Recently one of the teams that I am on has been working on an issue with a major hardware manufacturer. This issue has been around for a number of months and we have slowly been making adjustments, testing and then making more adjustments. The process has been slow because the server is in a production capacity and there are not the resources to apply what we are doing to a test machine. The only way for this to get more difficult at this point in time is if we were not able to recreate the issue or if the issue was intermittent. Recently the manufacturer of the hardware has made a few statements that have raised some serious questions for me. It appears that they want to not only make a hardware change, but a configuration change at the same time. The reason they want to do this, I believe, is to just get the problem corrected.
From my view point, as I am watching these changes being made and as we continue to try and try again with potential fixes, the faith that the company has in the existing hardware and staff is fading. I can’t help but to think that if this whole thing were to start working today a full post mortem would need to be done. But after a hardware change and a configuration change there are no real key pointers as to what the actual problem was. If there is no way that we can say this is for sure what caused the problem how do we know that it won’t pop back up again? Let’s say that it is a hardware issue – we have many pieces of hardware that match that. If we deploy the same type of hardware that has a bug in it we could be impacted by the same problem twice. If we get hit by the same problem twice does it not lead to the appearance that we did not learn the first time?
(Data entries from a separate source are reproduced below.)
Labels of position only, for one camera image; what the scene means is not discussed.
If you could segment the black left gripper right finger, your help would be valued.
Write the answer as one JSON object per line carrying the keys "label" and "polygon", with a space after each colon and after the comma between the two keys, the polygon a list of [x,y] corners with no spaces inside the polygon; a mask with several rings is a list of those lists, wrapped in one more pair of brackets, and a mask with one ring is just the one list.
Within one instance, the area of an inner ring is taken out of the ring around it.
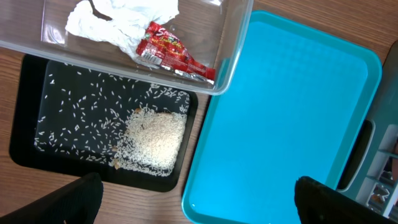
{"label": "black left gripper right finger", "polygon": [[302,224],[395,224],[308,176],[296,181],[294,202]]}

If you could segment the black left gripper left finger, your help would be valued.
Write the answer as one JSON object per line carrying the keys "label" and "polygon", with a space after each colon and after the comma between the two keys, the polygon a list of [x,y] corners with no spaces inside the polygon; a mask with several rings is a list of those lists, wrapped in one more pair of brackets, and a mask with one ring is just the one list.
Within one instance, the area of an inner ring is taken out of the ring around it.
{"label": "black left gripper left finger", "polygon": [[1,223],[93,223],[103,198],[103,183],[93,172],[1,217]]}

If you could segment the rice pile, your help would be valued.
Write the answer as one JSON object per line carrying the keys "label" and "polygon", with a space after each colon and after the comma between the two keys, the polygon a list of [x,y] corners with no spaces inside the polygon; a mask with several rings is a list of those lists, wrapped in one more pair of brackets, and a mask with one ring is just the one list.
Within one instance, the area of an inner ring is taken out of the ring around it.
{"label": "rice pile", "polygon": [[157,177],[169,176],[183,140],[187,115],[138,108],[125,121],[126,128],[109,162],[115,169]]}

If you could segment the red snack wrapper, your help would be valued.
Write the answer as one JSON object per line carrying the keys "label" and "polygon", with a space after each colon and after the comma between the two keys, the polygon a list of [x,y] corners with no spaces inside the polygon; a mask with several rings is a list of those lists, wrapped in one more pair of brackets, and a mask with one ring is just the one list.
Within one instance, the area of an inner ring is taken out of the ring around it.
{"label": "red snack wrapper", "polygon": [[215,69],[197,62],[180,39],[156,22],[149,24],[136,54],[150,65],[178,76],[214,84]]}

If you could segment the white tissue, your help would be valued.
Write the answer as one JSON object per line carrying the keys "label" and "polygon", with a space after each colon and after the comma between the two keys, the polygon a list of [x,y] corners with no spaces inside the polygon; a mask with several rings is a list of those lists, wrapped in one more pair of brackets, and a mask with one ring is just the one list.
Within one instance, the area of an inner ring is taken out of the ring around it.
{"label": "white tissue", "polygon": [[168,23],[178,14],[178,0],[80,1],[69,14],[65,30],[93,40],[109,42],[132,59],[151,22]]}
The same could be said for configuration issues. I guess the point that I am trying to make is: if you can’t say you have resolved an issue and you know exactly what caused that issue then you very likely could see the issue again. Heck, you could see the issue again even if you do know what caused the problem. If you see, or more importantly, if your customer or end users see that you are having the same issues over and over again then what is the impression that you are passing along? I can’t say enough about root cause analysis, and making changes in small increments. At the same time, impacting the customers as little as possible may be the number one priority. If that is the case, maybe making multiple changes at the same time is better in correcting the problem sooner.